Luca mi scrive ancora: «Le tue mail sono opere d’arte!». E poi continua: «Naturalmente dell’intervento di angioplastica non se ne parla vero?».
Io: «Per carità! Con la neurologia non si parla di CCSVI, è un tabù non lo sai? È pieno di pazienti che preferiscono non parlare per non essere aggrediti, che fanno finta di niente quando entrano in ambulatorio, che a volte fingono di avere gli stessi disturbi di prima dell’intervento, che dicono di prendere gli stessi farmaci, dicono “li facciamo fessi e contenti”, ecco cosa hanno ottenuto, una totale sfiducia. Tutto questo è triste, molto triste. Del resto, la vita viene prima anche per loro, e quando la tua carriera, la tua vita di sacrifici per emanciparti, dipende da un sì o un no di un barone, che cosa ci possiamo aspettare? Mi sarebbe bastata un po’ di onestà, il resto si comprende. Questa CCSVI mi è costata molto, in termini affettivi, è stata una pugnalata dietro l’altra e ora sono molto stanca».

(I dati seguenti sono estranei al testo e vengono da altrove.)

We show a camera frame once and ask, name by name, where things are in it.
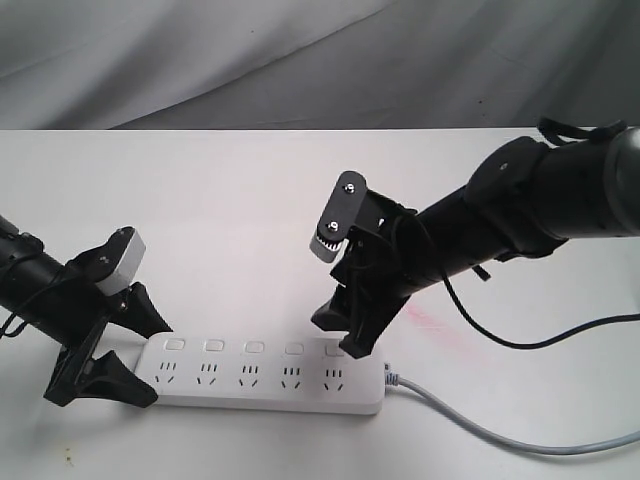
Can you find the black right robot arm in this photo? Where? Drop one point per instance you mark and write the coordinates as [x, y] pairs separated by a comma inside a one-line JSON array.
[[525, 200]]

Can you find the grey backdrop cloth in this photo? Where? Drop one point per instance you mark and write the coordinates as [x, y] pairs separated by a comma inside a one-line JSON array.
[[317, 64]]

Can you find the white power strip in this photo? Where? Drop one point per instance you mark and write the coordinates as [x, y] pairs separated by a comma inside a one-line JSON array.
[[307, 375]]

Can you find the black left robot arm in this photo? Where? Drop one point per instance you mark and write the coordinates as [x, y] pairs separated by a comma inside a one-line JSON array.
[[26, 269]]

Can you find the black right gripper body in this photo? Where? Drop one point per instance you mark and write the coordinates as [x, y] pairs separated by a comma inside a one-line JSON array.
[[398, 262]]

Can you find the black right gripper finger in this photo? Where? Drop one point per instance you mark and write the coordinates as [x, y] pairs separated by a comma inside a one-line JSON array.
[[340, 312], [369, 319]]

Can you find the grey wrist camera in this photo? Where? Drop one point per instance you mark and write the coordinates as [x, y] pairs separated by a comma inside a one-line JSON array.
[[351, 208], [113, 265]]

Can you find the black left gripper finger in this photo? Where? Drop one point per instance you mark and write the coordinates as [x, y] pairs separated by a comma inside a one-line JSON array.
[[133, 310], [108, 378]]

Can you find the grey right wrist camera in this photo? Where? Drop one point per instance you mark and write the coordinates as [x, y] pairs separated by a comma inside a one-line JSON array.
[[351, 208]]

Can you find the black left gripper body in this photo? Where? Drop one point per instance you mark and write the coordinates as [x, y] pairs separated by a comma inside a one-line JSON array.
[[75, 313]]

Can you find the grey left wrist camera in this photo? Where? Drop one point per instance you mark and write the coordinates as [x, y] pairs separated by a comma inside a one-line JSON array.
[[113, 265]]

Non vi dirò qual è stata alla fine la sua scelta, non importa il traguardo, ma il percorso che ognuno di noi compie, in maniera diversa, scegliendo alla fine strade differenti, eppure è questa dimensione umana che si sprigiona che ridà gusto alle cose e che le rimette in ordine perché alla fine di tutto è sempre vero che la vita viene prima. S.C.